Over the past few months, I’ve done as much as I can to improve a particular aspect of my percussion abilities: drum set. While furiously writing my doctoral document, I was also doing my best to perfect basic drum set grooves. It had been the first time since high school I had lessons solely devoted to the drum set. Looking back, I will be the first to admit that drum set was largely overlooked throughout my musical studies. However, now that I’m done with school, I find myself playing more drum set gigs than marimba gigs! I’ve had some time to reflect on my drum set journey. For the most part, I want to answer why such a vital percussion skill was left out of my life
There’s only so many resources and only so much time.
As I’ve told many aspiring educators, drum set is a tough instrument to teach. There’s usually only one set in the band room and there’s always a decent sized percussion section. Also, much of the drum set repertoire is limited to jazz band, which is an extracurricular activity for many band programs. In my high school jazz band, I was assigned piano and vibraphone. My percussion peers, who weren’t as comfortable on tonal instruments, were assigned drum set. While I understand this was a logical compromise, it was detrimental. By pigeon-holing me and my percussion peers into certain roles, we were not given the opportunity to improve on weaker aspects of our playing.
For those who teach or take private lessons, there’s only so much time to go over everything in the music folder. When I was a youngster, I remember always having All State audition music, honor band parts, and pieces for the next concerto competition. I was pressured by family and teachers to pursue these events. It’s difficult to cover all that in just a 30-60 minute lesson, let alone make time for drum set.
Drum set may or may not be a part of the typical percussion degree.
Depending on the degree, drum set lessons may or may not be covered in the percussion degree. For me, it was not at all a major part of my undergraduate studies and was only a part of my graduate studies because I took the initiative to get the extra lessons. Unfortunately drum set was hard to fit in because I was expected to focus on my skills in orchestral percussion, chamber music, and solo repertoire during my degrees in percussion performance. Like in high school, there just wasn’t enough time to add drum set to the mix. If anything, I remember a certain snobbery towards drum set. Drummers studied in the jazz department, and percussionists studied in the percussion department.
Myself and other factors
While there are many factors that prevented me from studying drum set, the biggest mental block was myself. As I grew older, my head started filling with thoughts that prevented me from learning a new skill:
- I’m a better mallet player so I should just stick to that.
- The guys always play drum set. They’re better than me, anyways.
- I haven’t been taking lessons, so I probably shouldn’t try it on my own.
- I’ve got to learn this marimba solo, this snare drum excerpt, and this timpani etude. There’s isn’t enough time to learn drum set.
- I’m too embarrassed that someone will hear me practice on the school drum set.
As I look back, most of these claims were just excuses. I was afraid. I was afraid to step up and get on the drum set. I was afraid to admit that I had a weakness. I was afraid to ask for lessons. I was afraid to fight my instrument assignments. At the same time, there were people who didn’t take me seriously when I asked for lessons.

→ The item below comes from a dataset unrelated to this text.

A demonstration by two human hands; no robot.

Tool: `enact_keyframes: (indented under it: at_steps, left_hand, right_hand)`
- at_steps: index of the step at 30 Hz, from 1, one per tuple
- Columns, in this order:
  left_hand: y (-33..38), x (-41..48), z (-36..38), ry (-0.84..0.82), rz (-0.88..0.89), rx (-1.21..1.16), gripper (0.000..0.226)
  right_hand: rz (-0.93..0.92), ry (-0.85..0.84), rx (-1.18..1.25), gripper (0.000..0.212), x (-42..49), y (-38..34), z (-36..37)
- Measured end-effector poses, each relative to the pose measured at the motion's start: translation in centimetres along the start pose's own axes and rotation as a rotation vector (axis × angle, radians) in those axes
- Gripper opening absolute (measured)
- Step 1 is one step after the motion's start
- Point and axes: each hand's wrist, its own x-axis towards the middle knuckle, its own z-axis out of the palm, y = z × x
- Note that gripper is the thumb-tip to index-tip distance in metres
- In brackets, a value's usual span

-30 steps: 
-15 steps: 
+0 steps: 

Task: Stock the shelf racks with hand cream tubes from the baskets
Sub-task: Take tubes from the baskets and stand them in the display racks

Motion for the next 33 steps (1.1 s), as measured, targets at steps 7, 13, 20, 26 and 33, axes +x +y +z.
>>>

There were even some who made fun of me for not “really” knowing how to play drum set. It was frustrating and severely isolating. Having these fears and doubts made me feel less valid as a percussionist and a musician. So I avoided drum set for a long time.
What these experiences have taught me, thus far.
Fortunately, not every student will face these same hurdles, but I have noticed similarities throughout my time teaching. As a percussion teacher, I’m doing my best to implement the lessons I’ve learned into how I teach my students.
Be sure that your percussionists have a well-rounded education and set of experiences.
There comes a time where you should rely on your percussionists’ strengths. But you should also recognize the importance of providing a well-rounded education. Learning to play popular music on drum set is just as valuable to a percussionist’s education as preparing for an All-State audition.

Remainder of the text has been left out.